Most of the miRNA expression patterns in the retina had a developmental onset. At E16.5, retina-expressed miRNAs stained mainly the inner neuroblastic layer (INBL) where newborn ganglion cell neurons are located (see Additional file 4 and miRNeye database). Likewise, in retinas of newborn mice (P0), miRNA expression was mainly detected in the vitreal cell layer of the retina (i.e. INBL) where differentiated ganglion and amacrine cells reside (see blue arrowheads in Figure 4A, first column). We did not encounter any case in which miRNA expression was detected only in the mitotic progenitors of the outer neuroblastic layer (ONBL) at either E16.5 or at P0. This was expected given that the miRNAs we analyzed by RNA ISH were selected based on a microarray study carried out on fully-differentiated, adult ocular tissues and is also in line with the general view that miRNAs principally promote cell differentiation [15]. In a limited number of cases (e.g. miR-96, miR-184), staining at P0 was extended also to the ONBL, where immature photoreceptors are found (see green arrowheads in Figure 4A). For these miRNAs, photoreceptor-enriched expression was further confirmed at P8 and P60 (green arrows in Figure 4A, second and third column). Interestingly, among the retina-expressed miRNAs, we identified miR-542-3p, that showed an apparent low dorsal to high ventral gradient of expression in the developing (E16.5) and newborn (P0) retina (Figure 4B).
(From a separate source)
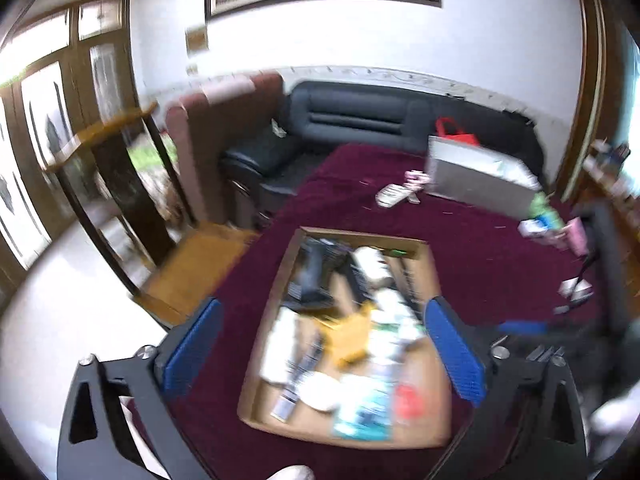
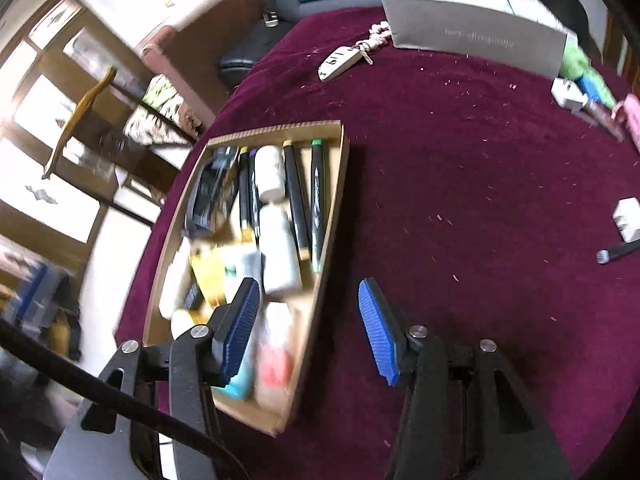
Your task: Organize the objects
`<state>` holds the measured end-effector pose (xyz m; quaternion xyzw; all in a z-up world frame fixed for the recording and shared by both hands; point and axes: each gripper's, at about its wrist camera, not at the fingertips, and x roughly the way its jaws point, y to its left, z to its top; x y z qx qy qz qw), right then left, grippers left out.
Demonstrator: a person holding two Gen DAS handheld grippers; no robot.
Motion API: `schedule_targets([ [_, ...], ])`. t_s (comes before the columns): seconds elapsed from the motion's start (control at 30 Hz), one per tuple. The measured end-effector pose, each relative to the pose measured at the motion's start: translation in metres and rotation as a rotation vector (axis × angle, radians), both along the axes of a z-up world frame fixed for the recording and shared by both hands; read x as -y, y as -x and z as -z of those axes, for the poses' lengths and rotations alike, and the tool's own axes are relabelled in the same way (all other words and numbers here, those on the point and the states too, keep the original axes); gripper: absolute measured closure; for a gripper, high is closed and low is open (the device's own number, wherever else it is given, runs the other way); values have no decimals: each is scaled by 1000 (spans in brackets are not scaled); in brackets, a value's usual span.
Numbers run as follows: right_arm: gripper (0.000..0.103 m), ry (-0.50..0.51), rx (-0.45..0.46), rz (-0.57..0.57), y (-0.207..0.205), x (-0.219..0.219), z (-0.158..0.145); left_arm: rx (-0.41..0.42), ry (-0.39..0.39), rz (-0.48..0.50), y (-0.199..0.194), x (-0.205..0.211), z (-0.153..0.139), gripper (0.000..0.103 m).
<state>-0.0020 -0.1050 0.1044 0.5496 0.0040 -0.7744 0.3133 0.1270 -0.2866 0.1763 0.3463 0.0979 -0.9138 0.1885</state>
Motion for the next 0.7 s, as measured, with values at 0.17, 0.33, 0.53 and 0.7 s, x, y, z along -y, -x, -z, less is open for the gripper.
schedule_targets([
  [0.17,50,0,8,-73,-34,-15,8,14,-155,6,-11,-19,5,3],
  [0.33,50,-1,-5,-103,-50,-33,11,51,-137,-57,-26,-27,6,3],
  [0.53,50,-51,-91,-171,-79,-32,6,113,-163,-136,-43,-28,24,3],
  [0.7,50,-73,-130,-233,-99,-17,5,176,-115,-190,-51,-29,33,3],
])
The laminar organization of the mammalian retina - in particular at the adult stage when all differentiation events have been completed - can be exploited to deduce the possible identity of cells expressing a given miRNA. On that basis, we identified miRNAs (e.g. miR-409-5p, miR-433, miR-541, miR-742) that, in the adult retina, are clearly detected in the vitreal part of the Inner Nuclear Layer (INL) and are likely to be expressed in amacrine cells (blue arrows in the third column of Figure 4A; Database). Another class of miRNAs (e.g. miR-29c, miR-30d, miR-96, miR-99b, miR-124a, miR-182, miR-183, miR-184, miR-381, miR-425) also stained, in the postnatal retina, the Outer Nuclear Layer (ONL) where rod and cone photoreceptors reside (green arrows in the third column of Figure 4A; Database). Many of the latter miRNAs were also expressed at P0 in the olfactory epithelium, which, similarly to the retina, is equipped with sensory epithelia (see database). Notably, the vast majority of the regional miRNAs detected in the retina stained preferentially, though to a different extent, the Ganglion Cell Layer (GCL) and the Inner Nuclear Layer (INL) and to a much lesser extent the Outer Nuclear Layer (ONL). This is consistent with the above-described preferential staining of the INBL at E16.5 and P0 and suggests that the neuronal populations that are part of the innermost retinal cell layers need, for their proper function, the expression of a wider catalog of miRNAs compared to photoreceptors cells. Finally, we observed subtle variations in the spatiotemporal expression patterns of polycistronically transcribed miRNAs (e.g. the miR-183/96/182). We believe that they could be explained either by the differential processing of the primary transcript or by the differential affinity of the probes to their respective mature miRNA.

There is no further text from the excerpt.